> _TASK BRIEF_: I need the lines below from the one with "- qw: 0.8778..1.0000" down to the one with "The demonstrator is" reproduced exactly, both ends included, and nothing else.

*** INFORMATION PROVIDED

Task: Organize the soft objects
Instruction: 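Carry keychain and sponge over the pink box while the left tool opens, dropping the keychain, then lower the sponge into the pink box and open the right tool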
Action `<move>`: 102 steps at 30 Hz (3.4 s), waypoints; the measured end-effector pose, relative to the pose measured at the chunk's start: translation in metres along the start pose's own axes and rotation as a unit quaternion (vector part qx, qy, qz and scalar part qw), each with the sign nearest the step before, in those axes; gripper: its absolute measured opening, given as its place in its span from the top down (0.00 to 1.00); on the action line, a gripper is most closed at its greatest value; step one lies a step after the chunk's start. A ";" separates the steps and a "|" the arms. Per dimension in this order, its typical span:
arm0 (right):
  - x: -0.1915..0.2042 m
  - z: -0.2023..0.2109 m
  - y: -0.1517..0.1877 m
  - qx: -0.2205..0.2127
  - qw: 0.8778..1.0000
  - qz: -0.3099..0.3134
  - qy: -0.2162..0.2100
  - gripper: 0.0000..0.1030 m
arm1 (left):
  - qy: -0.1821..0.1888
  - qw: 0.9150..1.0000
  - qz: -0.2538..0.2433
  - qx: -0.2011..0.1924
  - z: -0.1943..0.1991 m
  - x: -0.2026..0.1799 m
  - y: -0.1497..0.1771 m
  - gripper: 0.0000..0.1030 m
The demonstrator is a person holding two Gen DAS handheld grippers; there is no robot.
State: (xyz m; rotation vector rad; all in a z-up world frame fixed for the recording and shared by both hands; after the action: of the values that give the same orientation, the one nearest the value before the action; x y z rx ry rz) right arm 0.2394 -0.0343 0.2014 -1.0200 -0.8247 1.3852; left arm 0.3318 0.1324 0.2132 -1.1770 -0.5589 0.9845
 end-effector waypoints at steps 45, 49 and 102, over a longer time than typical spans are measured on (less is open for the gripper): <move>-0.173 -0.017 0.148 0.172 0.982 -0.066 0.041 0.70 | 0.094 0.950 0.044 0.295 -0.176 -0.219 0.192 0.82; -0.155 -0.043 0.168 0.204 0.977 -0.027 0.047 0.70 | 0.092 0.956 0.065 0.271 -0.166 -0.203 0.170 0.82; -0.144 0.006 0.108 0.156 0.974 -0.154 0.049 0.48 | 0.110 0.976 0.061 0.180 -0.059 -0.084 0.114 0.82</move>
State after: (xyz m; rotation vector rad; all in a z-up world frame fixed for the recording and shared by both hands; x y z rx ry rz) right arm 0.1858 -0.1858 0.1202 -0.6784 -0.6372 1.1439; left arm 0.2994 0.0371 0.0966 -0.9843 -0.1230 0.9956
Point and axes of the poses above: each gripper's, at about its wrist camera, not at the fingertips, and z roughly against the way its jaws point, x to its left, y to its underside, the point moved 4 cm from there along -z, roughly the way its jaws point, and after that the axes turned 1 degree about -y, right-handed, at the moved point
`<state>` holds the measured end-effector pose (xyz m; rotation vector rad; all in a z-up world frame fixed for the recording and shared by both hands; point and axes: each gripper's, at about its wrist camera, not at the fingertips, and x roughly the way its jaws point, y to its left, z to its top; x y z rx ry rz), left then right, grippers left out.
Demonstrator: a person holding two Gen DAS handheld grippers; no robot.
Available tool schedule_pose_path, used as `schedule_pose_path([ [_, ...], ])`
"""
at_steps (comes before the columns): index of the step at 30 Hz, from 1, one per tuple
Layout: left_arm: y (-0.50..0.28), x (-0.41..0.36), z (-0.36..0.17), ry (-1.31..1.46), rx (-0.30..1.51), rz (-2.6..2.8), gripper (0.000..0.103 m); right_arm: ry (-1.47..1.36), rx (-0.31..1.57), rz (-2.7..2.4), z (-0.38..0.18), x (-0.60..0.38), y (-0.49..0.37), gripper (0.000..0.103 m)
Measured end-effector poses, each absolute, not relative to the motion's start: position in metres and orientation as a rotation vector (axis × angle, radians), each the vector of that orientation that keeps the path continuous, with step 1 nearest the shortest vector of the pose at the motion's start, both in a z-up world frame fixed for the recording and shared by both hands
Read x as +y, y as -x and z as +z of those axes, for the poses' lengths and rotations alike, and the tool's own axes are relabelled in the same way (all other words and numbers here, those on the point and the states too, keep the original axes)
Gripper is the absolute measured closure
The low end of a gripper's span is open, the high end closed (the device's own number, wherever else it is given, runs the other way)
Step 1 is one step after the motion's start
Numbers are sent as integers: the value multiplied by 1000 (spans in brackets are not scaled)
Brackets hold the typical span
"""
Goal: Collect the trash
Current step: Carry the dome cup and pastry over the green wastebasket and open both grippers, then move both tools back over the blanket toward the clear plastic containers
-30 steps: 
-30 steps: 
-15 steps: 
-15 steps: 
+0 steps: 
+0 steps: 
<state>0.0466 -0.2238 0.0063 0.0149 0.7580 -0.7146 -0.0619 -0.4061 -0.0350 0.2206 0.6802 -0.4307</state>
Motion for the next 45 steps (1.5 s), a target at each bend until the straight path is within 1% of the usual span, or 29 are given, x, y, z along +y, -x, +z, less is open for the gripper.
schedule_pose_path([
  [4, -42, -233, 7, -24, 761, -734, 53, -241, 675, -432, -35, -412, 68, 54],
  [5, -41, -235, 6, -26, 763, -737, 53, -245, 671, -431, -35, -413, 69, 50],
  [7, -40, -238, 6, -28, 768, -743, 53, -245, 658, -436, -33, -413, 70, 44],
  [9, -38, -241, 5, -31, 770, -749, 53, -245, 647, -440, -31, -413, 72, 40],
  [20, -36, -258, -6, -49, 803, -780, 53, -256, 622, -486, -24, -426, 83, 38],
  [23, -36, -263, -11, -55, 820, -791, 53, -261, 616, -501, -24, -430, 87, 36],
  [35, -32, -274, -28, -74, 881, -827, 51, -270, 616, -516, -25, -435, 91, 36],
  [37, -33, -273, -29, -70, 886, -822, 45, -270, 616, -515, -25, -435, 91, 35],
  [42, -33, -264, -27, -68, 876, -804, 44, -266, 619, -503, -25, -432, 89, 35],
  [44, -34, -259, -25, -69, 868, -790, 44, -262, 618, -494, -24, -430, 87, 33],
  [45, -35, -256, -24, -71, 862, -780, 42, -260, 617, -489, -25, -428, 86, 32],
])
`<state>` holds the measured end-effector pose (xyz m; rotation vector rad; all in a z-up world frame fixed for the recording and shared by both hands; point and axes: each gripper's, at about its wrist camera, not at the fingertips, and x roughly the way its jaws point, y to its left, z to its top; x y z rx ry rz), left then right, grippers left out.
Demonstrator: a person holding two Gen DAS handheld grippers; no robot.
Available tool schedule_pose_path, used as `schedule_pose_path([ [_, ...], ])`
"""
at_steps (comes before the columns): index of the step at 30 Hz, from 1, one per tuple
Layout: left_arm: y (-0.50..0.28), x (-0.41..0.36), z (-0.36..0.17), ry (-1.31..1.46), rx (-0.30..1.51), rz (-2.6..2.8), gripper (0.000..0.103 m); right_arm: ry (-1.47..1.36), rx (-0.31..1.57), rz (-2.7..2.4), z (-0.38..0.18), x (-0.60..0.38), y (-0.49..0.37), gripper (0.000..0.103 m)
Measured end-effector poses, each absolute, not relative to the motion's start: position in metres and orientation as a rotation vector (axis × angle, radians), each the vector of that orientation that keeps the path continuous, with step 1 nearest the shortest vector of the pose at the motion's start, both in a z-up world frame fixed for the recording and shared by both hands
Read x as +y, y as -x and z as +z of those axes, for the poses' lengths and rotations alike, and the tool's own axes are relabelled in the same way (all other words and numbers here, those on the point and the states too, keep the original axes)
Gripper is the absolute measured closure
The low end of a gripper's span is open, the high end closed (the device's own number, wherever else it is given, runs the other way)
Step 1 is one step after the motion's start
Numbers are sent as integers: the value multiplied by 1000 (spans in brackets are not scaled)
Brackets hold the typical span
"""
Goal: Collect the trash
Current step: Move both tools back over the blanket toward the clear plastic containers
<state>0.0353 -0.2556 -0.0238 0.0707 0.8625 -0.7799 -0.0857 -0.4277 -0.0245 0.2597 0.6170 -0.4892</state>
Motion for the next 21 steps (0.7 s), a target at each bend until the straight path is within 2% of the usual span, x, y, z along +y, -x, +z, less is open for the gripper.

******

> _RESPONSE TO THE EXERCISE_:
  - qw: 0.8778..1.0000
  - qz: -0.3099..0.3134
  - qy: -0.2162..0.2100
  - gripper: 0.0000..0.1030 m
arm1 (left):
  - qy: -0.1821..0.1888
  - qw: 0.9150..1.0000
  - qz: -0.2538..0.2433
  - qx: -0.2011..0.1924
  - z: -0.1943..0.1991 m
  - x: -0.2026..0.1799 m
  - y: -0.1497..0.1771 m
  - gripper: 0.0000..0.1030 m
The demonstrator is a person holding two Gen DAS handheld grippers; there is no robot.

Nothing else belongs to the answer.